Historian, arts activist among NMP applicants
A HISTORIAN, a former opposition politician and an arts activist are among those who want to be Nominated MPs, who are meant to provide alternative voices in Parliament.
At least 11 people were seen submitting their applications at Parliament House from 10.30am to 5pm yesterday, a day before the closing date.
Several of them did so in person while others sent proxies.
One of the earliest to do so was history academic Liew Kai Khiun, 43, who is applying again after an unsuccessful bid in 2014. He said his application is backed by the Nature Society.
The NMP scheme allows for up to nine people to be chosen to provide alternative voices in Parliament.
After nominations close today, a special committee of eight MPs will consider all the applications as well as other MPs' views on the applicants.
They will interview shortlisted candidates, agree on the final nominees and recommend them to the President, who appoints the NMPs.
Other contenders include former opposition politician Eric Tan, 61; arts activist Felicia Low, 39; and business owner Mohamed Nawaz, 36.
Also spotted were dispatchers handing in forms on behalf of the coordinators of seven functional groups that are asked to submit names of NMPs.

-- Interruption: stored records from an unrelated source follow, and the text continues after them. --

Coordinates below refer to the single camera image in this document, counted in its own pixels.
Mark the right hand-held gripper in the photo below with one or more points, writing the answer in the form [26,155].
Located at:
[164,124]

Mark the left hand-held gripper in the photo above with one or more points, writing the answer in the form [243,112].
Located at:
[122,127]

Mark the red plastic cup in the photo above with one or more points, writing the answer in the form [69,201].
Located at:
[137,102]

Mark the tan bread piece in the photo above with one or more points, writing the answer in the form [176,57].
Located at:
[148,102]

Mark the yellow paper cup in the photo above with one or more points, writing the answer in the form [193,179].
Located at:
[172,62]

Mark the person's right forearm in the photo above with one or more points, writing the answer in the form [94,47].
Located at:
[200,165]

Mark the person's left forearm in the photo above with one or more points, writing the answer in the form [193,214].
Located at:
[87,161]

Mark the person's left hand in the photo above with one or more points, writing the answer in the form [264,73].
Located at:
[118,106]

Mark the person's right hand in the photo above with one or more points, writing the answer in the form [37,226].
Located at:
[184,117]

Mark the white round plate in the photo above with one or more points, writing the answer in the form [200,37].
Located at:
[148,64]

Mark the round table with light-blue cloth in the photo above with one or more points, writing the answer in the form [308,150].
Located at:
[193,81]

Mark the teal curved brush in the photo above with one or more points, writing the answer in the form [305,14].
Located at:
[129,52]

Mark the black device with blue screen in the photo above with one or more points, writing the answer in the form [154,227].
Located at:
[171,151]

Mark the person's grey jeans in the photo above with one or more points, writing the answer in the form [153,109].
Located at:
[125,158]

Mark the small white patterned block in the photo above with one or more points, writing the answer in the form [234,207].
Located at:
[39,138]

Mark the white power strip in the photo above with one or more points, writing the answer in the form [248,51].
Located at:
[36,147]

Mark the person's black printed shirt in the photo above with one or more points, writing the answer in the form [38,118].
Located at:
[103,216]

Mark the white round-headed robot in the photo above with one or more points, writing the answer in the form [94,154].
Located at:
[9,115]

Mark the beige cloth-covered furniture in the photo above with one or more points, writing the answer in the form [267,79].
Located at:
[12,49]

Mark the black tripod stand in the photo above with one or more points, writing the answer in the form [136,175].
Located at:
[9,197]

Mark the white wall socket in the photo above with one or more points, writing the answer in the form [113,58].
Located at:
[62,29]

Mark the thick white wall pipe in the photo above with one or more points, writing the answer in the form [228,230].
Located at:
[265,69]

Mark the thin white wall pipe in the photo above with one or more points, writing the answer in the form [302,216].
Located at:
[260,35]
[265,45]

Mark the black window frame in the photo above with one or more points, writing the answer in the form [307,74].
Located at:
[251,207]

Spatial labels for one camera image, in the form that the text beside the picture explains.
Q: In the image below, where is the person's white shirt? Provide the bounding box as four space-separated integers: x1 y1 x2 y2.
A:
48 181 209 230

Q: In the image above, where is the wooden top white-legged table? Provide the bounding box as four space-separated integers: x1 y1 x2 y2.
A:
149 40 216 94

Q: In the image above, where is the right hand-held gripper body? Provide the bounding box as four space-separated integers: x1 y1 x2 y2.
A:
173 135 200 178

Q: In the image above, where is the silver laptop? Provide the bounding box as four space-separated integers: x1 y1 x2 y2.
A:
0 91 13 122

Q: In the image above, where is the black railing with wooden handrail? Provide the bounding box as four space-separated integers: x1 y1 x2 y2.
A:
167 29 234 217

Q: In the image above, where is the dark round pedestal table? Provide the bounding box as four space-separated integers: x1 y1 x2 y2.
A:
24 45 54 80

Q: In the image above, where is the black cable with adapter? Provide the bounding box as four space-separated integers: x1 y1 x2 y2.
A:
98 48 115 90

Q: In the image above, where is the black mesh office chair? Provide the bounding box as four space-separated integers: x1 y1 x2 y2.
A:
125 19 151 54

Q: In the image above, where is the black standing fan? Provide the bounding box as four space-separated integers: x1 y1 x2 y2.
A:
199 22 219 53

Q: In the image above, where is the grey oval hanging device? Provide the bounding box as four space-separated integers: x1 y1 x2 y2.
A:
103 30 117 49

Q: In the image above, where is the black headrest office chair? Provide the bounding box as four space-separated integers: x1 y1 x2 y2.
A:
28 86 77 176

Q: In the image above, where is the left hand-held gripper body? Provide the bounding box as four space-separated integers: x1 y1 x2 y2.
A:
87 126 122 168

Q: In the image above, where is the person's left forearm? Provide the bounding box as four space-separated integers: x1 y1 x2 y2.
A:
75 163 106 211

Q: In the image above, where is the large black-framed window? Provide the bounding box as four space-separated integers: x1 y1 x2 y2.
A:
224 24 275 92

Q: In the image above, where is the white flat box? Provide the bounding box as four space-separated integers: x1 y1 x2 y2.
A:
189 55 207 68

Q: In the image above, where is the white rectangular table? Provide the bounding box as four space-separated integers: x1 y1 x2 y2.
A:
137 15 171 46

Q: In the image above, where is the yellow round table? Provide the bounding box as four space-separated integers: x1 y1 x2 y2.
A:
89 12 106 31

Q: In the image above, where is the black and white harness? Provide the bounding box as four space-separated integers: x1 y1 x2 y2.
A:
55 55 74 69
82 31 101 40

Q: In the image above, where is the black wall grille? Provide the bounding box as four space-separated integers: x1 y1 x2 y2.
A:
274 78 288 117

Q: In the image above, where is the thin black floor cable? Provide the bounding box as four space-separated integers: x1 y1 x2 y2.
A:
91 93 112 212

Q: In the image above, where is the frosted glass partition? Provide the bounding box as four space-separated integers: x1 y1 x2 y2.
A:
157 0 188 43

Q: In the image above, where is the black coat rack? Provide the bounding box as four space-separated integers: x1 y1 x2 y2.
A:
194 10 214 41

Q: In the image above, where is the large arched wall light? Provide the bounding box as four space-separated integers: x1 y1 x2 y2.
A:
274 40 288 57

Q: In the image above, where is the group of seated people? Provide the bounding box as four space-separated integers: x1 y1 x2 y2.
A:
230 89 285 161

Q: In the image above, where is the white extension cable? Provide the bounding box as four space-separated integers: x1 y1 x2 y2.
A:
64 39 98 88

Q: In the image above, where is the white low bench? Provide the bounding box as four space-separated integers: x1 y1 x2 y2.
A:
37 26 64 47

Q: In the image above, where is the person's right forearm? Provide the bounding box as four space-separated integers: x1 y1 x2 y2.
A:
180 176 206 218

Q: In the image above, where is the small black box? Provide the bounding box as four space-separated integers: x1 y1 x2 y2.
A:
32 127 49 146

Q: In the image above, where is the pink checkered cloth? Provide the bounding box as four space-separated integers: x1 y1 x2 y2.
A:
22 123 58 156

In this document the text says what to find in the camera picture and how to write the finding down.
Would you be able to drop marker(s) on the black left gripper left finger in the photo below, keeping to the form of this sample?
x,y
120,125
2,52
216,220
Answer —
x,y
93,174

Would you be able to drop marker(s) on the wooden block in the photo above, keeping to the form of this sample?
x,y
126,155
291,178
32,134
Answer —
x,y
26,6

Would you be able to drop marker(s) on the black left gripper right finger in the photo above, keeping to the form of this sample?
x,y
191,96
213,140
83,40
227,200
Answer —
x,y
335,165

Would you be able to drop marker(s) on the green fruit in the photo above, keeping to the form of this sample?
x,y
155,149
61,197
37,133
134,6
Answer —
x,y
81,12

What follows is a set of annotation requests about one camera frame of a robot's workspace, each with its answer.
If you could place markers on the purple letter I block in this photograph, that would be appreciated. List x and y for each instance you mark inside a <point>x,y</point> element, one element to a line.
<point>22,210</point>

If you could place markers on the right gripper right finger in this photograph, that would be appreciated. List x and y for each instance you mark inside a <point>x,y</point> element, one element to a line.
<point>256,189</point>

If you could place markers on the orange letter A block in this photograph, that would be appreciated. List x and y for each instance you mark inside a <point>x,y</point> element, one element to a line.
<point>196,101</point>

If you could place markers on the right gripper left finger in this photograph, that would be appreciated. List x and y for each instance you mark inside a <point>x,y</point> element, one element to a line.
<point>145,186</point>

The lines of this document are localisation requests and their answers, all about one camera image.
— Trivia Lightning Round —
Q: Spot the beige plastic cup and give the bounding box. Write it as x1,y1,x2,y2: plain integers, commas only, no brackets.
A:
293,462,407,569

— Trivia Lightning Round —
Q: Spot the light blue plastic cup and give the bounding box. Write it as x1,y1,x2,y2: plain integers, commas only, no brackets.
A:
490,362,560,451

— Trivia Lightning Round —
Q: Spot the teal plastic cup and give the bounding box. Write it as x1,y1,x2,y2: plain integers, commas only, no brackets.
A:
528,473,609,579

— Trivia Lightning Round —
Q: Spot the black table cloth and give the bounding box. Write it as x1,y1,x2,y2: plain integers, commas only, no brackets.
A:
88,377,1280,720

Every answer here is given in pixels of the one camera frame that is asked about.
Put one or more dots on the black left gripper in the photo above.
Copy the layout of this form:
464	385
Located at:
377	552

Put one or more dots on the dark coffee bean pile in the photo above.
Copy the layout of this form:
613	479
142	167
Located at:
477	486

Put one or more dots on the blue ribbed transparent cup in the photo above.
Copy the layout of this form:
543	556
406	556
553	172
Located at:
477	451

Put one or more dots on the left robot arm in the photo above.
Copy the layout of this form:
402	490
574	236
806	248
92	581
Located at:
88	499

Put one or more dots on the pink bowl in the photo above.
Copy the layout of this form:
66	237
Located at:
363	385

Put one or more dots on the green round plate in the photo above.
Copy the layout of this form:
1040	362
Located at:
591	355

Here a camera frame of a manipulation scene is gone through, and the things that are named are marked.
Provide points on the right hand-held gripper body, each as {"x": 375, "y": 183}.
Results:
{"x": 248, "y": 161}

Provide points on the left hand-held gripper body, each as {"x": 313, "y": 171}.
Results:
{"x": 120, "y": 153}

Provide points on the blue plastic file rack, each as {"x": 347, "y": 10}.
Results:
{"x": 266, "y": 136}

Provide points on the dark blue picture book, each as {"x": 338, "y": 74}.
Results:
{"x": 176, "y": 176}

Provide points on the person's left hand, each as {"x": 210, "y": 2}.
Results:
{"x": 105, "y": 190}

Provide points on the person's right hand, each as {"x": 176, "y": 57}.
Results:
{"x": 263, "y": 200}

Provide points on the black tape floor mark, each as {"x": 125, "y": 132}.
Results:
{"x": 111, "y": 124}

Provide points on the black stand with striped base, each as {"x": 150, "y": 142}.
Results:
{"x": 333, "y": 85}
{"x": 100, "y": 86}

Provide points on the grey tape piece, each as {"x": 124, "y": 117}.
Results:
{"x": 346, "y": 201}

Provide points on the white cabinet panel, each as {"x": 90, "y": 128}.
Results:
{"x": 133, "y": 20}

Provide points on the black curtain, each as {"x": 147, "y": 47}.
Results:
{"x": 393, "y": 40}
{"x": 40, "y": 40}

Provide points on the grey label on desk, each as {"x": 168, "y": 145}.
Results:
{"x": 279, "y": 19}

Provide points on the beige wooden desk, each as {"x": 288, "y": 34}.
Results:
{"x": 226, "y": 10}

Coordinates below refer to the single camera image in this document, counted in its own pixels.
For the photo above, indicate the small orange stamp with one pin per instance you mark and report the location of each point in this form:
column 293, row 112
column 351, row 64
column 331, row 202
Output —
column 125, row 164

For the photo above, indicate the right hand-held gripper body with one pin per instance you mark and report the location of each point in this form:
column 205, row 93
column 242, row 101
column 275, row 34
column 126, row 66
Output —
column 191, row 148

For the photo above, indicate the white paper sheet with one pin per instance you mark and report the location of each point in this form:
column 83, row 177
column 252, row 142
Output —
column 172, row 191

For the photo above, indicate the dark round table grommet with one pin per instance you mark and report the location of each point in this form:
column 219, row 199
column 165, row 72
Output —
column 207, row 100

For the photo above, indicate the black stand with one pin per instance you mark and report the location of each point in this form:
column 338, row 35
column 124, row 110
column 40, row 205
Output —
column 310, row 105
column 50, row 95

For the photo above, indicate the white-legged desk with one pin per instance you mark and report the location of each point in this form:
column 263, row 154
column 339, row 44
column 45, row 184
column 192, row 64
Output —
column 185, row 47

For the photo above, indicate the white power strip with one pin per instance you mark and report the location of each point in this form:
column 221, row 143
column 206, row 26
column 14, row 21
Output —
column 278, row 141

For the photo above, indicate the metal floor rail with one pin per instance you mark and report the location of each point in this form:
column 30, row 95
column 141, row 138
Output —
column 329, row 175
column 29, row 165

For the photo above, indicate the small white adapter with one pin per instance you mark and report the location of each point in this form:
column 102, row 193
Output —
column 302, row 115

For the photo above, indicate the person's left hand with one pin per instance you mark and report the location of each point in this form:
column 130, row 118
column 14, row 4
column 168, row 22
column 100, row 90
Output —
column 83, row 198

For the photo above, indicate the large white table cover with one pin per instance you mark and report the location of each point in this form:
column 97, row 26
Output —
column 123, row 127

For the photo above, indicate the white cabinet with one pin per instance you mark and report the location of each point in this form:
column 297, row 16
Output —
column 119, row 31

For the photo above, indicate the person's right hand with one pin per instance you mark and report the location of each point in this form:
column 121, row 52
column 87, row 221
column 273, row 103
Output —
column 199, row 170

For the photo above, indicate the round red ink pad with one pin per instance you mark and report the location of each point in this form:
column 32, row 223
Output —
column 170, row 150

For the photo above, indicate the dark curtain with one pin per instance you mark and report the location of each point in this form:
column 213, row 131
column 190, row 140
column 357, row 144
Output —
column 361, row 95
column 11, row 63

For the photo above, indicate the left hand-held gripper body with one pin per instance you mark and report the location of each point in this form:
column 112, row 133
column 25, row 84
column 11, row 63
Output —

They include the courier for National University of Singapore president Tan Chorh Chuan, the coordinator for tertiary education institutions; a dispatch rider for Academy of Medicine master Lim Shih Hui, who coordinates the professions; and a courier for the Singapore Business Federation, which coordinates business and industry. All three declined to name their nominees.
The National Council of Social Service, coordinator for social service organisations, also confirmed yesterday that it had submitted two names.
Earlier yesterday, Drama Box artistic director Kok Heng Leun said he would throw his name into the ring for a second time. Last week, the labour movement put forth veteran unionist K. Thanaletchimi, 50, as a potential NMP.
As for the last batch of NMPs, entrepreneur Kuik Shiao Yin confirmed last week that she was seeking a second term while businessman Thomas Chua said he felt he had more to offer.
Corporate lawyer Chia Yong Yong, a wheelchair user, said she would leave the decision of her re-nomination to the social services sector coordinator.